-- Exercise material follows --

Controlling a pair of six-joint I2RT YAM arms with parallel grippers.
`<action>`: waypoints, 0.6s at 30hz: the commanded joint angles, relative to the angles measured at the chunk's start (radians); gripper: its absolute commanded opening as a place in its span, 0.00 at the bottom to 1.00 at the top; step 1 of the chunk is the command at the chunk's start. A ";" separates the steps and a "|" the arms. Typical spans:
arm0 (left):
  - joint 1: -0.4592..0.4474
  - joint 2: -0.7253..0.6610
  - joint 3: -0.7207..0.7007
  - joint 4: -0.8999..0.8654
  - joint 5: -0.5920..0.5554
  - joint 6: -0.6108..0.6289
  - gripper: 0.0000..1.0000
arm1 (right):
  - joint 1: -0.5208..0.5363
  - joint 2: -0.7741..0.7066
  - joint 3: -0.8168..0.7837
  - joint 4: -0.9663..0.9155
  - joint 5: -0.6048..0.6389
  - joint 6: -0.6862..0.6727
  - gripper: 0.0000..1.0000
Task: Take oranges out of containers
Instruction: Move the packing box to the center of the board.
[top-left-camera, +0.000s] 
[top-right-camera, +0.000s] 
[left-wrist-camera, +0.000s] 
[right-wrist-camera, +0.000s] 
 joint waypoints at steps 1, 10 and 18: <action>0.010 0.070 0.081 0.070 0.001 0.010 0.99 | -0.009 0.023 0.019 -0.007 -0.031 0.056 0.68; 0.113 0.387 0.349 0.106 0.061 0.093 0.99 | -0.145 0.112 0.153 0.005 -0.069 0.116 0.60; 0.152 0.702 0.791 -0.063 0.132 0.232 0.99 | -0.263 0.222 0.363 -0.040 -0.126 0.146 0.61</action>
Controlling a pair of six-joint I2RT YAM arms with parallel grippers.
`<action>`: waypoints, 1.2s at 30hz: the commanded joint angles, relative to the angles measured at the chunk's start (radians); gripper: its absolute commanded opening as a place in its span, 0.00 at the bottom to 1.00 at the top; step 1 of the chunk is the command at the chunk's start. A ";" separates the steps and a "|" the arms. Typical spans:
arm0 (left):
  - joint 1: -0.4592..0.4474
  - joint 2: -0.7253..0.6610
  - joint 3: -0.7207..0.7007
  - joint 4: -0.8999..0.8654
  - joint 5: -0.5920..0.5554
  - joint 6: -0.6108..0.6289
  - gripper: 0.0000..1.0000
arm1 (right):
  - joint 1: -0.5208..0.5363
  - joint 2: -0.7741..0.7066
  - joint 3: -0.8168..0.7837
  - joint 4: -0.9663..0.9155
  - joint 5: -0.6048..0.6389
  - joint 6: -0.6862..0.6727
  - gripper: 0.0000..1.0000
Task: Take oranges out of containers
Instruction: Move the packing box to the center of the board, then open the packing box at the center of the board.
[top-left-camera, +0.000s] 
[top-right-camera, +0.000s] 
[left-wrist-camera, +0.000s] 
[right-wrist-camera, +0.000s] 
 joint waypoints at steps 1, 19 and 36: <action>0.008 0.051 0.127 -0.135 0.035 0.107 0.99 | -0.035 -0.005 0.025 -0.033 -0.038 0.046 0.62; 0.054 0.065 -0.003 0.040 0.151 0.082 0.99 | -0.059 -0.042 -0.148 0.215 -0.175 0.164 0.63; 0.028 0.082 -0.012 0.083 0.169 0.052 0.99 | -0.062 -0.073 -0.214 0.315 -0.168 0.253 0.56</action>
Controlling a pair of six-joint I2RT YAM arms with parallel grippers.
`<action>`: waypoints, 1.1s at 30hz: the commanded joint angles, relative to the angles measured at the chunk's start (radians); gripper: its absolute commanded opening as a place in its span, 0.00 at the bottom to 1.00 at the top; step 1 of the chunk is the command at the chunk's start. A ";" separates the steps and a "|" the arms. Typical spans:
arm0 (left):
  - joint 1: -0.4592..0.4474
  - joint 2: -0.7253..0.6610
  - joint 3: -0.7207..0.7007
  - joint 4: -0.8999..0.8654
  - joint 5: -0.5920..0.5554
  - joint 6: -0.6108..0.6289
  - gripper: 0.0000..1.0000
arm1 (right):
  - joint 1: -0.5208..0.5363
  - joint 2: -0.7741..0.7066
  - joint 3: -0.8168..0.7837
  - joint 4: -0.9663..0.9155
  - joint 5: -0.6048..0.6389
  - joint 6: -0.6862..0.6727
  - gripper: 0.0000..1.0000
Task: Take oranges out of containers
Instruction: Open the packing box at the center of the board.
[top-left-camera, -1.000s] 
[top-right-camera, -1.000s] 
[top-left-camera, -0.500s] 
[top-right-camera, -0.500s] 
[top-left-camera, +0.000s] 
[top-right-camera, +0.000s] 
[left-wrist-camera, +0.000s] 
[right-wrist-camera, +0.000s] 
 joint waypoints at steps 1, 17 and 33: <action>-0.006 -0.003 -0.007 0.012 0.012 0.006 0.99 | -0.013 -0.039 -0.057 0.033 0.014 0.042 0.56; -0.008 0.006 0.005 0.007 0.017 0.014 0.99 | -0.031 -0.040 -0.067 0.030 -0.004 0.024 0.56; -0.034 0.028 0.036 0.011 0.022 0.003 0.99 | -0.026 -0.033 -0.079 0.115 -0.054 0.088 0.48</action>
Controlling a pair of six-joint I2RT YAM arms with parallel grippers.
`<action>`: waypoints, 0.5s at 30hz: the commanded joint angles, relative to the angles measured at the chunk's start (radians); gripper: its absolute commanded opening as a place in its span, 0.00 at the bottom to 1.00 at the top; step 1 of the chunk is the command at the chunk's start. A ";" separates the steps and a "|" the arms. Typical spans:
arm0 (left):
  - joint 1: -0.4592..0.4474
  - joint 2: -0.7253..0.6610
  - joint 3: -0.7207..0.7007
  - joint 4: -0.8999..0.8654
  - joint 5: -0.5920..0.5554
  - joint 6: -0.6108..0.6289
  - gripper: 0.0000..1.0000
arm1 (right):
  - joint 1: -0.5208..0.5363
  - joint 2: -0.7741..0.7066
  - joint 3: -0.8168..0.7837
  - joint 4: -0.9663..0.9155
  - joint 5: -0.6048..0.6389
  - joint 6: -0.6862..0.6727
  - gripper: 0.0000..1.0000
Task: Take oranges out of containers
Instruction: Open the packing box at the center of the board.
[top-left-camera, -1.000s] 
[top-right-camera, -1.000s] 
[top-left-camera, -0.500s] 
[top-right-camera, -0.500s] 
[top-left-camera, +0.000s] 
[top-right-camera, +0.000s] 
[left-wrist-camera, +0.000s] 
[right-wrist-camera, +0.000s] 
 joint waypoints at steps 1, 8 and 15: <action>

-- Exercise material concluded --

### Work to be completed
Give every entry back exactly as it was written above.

### Written solution
Controlling a pair of six-joint I2RT YAM arms with parallel grippers.
`<action>`: waypoints, 0.6s at 30hz: the commanded joint angles, relative to the angles measured at the chunk's start (radians); gripper: its absolute commanded opening as a place in its span, 0.00 at the bottom to 1.00 at the top; step 1 of the chunk is the command at the chunk's start. A ";" separates the steps and a "|" the arms. Typical spans:
arm0 (left):
  - joint 1: -0.4592..0.4474
  - joint 2: -0.7253..0.6610
  - joint 3: -0.7207..0.7007
  - joint 4: -0.8999..0.8654
  - joint 5: -0.5920..0.5554
  - joint 6: -0.6108..0.6289
  - gripper: 0.0000..1.0000
arm1 (right):
  - joint 1: -0.5208..0.5363
  - joint 2: -0.7741..0.7066
  - joint 3: -0.8168..0.7837
  - joint 4: -0.9663..0.9155
  - joint 5: -0.6048..0.6389
  - joint 6: -0.6862..0.6727
  - gripper: 0.0000..1.0000
Task: Take oranges out of containers
Instruction: Move the packing box to the center of the board.
[top-left-camera, +0.000s] 
[top-right-camera, +0.000s] 
[left-wrist-camera, +0.000s] 
[right-wrist-camera, +0.000s] 
 joint waypoints at steps 1, 10 and 18: <action>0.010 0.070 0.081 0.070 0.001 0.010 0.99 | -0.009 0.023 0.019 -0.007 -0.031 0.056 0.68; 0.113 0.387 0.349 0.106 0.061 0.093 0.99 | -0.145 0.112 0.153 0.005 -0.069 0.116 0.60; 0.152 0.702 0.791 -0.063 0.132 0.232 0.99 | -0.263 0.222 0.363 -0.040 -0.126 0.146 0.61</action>
Controlling a pair of six-joint I2RT YAM arms with parallel grippers.
`<action>`: waypoints, 1.2s at 30hz: the commanded joint angles, relative to the angles measured at the chunk's start (radians); gripper: its absolute commanded opening as a place in its span, 0.00 at the bottom to 1.00 at the top; step 1 of the chunk is the command at the chunk's start. A ";" separates the steps and a "|" the arms. Typical spans:
arm0 (left):
  - joint 1: -0.4592..0.4474
  - joint 2: -0.7253..0.6610
  - joint 3: -0.7207..0.7007
  - joint 4: -0.8999..0.8654
  - joint 5: -0.5920..0.5554
  - joint 6: -0.6108..0.6289
  - gripper: 0.0000..1.0000
arm1 (right):
  - joint 1: -0.5208..0.5363
  - joint 2: -0.7741..0.7066
  - joint 3: -0.8168..0.7837
  - joint 4: -0.9663..0.9155
  - joint 5: -0.6048..0.6389
  - joint 6: -0.6862..0.6727
  - gripper: 0.0000..1.0000
Task: Take oranges out of containers
Instruction: Move the packing box to the center of the board, then open the packing box at the center of the board.
[top-left-camera, +0.000s] 
[top-right-camera, +0.000s] 
[left-wrist-camera, +0.000s] 
[right-wrist-camera, +0.000s] 
 joint waypoints at steps 1, 19 and 36: <action>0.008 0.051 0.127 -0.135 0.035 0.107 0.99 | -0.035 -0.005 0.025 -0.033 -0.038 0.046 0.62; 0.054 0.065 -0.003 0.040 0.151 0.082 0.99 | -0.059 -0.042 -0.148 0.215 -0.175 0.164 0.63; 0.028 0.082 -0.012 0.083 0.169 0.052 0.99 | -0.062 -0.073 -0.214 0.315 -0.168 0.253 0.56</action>
Controlling a pair of six-joint I2RT YAM arms with parallel grippers.
`<action>`: waypoints, 1.1s at 30hz: the commanded joint angles, relative to the angles measured at the chunk's start (radians); gripper: its absolute commanded opening as a place in its span, 0.00 at the bottom to 1.00 at the top; step 1 of the chunk is the command at the chunk's start. A ";" separates the steps and a "|" the arms. Typical spans:
arm0 (left):
  - joint 1: -0.4592..0.4474
  - joint 2: -0.7253..0.6610
  - joint 3: -0.7207..0.7007
  - joint 4: -0.8999..0.8654
  - joint 5: -0.5920..0.5554
  - joint 6: -0.6108..0.6289
  - gripper: 0.0000..1.0000
arm1 (right):
  - joint 1: -0.5208..0.5363
  - joint 2: -0.7741..0.7066
  - joint 3: -0.8168..0.7837
  - joint 4: -0.9663..0.9155
  - joint 5: -0.6048..0.6389
  - joint 6: -0.6862..0.6727
  - gripper: 0.0000..1.0000
Task: Take oranges out of containers
Instruction: Open the packing box at the center of the board.
[top-left-camera, -1.000s] 
[top-right-camera, -1.000s] 
[top-left-camera, -0.500s] 
[top-right-camera, -0.500s] 
[top-left-camera, +0.000s] 
[top-right-camera, +0.000s] 
[left-wrist-camera, +0.000s] 
[right-wrist-camera, +0.000s] 
 joint waypoints at steps 1, 17 and 33: <action>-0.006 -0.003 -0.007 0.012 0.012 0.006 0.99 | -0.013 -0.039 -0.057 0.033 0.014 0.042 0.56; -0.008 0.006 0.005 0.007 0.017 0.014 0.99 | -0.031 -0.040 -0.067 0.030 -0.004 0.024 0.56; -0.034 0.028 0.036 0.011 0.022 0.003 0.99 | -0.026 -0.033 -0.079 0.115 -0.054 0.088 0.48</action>
Controlling a pair of six-joint I2RT YAM arms with parallel grippers.
`<action>`: waypoints, 0.5s at 30hz: the commanded joint angles, relative to the angles measured at the chunk's start (radians); gripper: its absolute commanded opening as a place in its span, 0.00 at the bottom to 1.00 at the top; step 1 of the chunk is the command at the chunk's start. A ";" separates the steps and a "|" the arms. Typical spans:
arm0 (left):
  - joint 1: -0.4592..0.4474
  - joint 2: -0.7253..0.6610
  - joint 3: -0.7207..0.7007
  - joint 4: -0.8999..0.8654
  - joint 5: -0.5920..0.5554
  - joint 6: -0.6108..0.6289
  - gripper: 0.0000..1.0000
arm1 (right):
  - joint 1: -0.5208..0.5363
  - joint 2: -0.7741..0.7066
  - joint 3: -0.8168..0.7837
  - joint 4: -0.9663..0.9155
  - joint 5: -0.6048..0.6389
  - joint 6: -0.6862..0.6727
  - gripper: 0.0000..1.0000
Task: Take oranges out of containers
Instruction: Open the packing box at the center of the board.
[top-left-camera, -1.000s] 
[top-right-camera, -1.000s] 
[top-left-camera, -0.500s] 
[top-right-camera, -0.500s] 
[top-left-camera, +0.000s] 
[top-right-camera, +0.000s] 
[left-wrist-camera, +0.000s] 
[right-wrist-camera, +0.000s] 
 joint waypoints at steps 1, 8 and 15: <action>

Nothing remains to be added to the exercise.